During the 19th Cenury, gradually more people became eligible to vote. At the beginning of the last century, women finally received the right to vote, but in many southern states, racial segregation stood strong a century after the abolition of slavery which had come at the cost of a terrible civil war, and blacks continued to face obstacles in exercising their right to vote.
It has been barely fifty years since the black community of the South was victimized by violent discrimination.
It was the mobilization and resistance of civil rights activists who succeeded in gaining legislation to guarantee the full equality of a substantial part of the population of the United States which, until then, was treated as inferior.

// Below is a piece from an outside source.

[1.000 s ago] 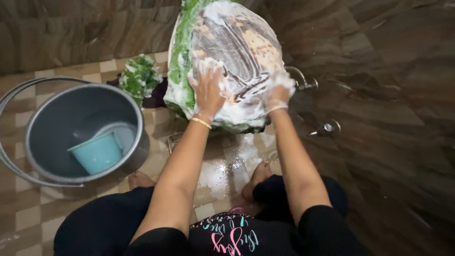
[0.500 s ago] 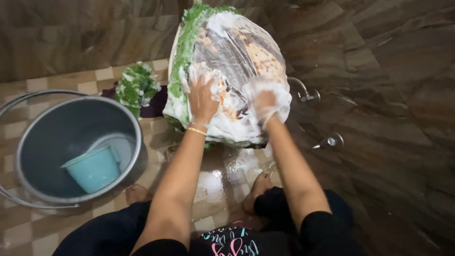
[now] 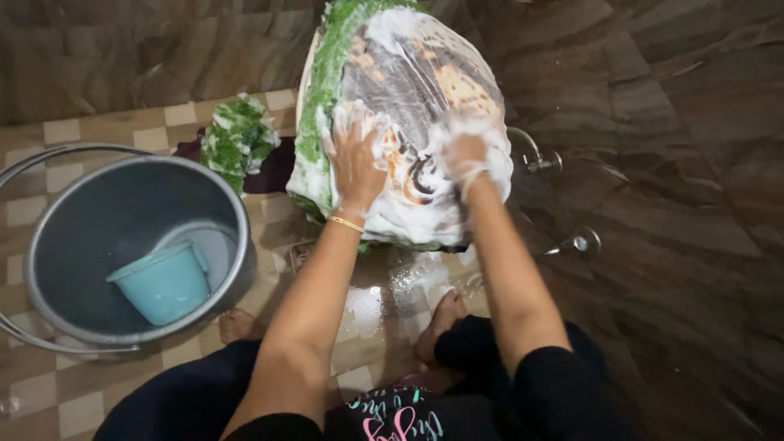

Even with these advances, the electoral representation of the black community of the United States has traditionally been small, to the extent that in the Senate there have been very few blacks: in the present Senate, Barack Obama is the only one.
If only for this fact, the election yesterday signified a very important thrust forward in the evolution of the democratic process of the United States. That which was born as an elective oligarchy of white patricians step by step has broadened political representation.
However, the Constitution of 1788, still in force, makes it difficult for a single change in the presidency to bring about great changes in US politics since the mechanisms of checks and balances among the powers were designed to be be conservative [to prevent hasty change] However, in spite of the limitations to presidential power, Obama's election has cultural implications of transcendent importance.
It shouldn't be forgotten that Clinton could not advance his health care reforms precisely because of Congressional obstacles.The incoming president triumphed with an enormous ability to communicate his offer of change. He has succeeded in generating utopian energies in a good portion of the electorate and has mobilized in his favor young people who exercised their right to vote for the first time. The expectations he has generated, today to his advantage, can turn against him when he begins to govern in the midst of the tremendous economic crisis which the world faces.
The huge problems that President Obama will have to face during the coming months will test the energy and creativity which he and his team have demonstrated during the campaign. His clear and powerful oratory will now have to be turned to mobilizing the government, and as we well know in Mexico, it is not the same to be a good candidate as to be a good president.
Obama has shown great ability and consistency during these last months. However, the great unknown which faces us today is whether he will succeed in constructing a new social pact, with international implications. To succeed requires that he construct a new economic and social order in a world which Bush has left in crisis and at war. The expectations are very high. We will have to wait to see how the new democracy in America meets them.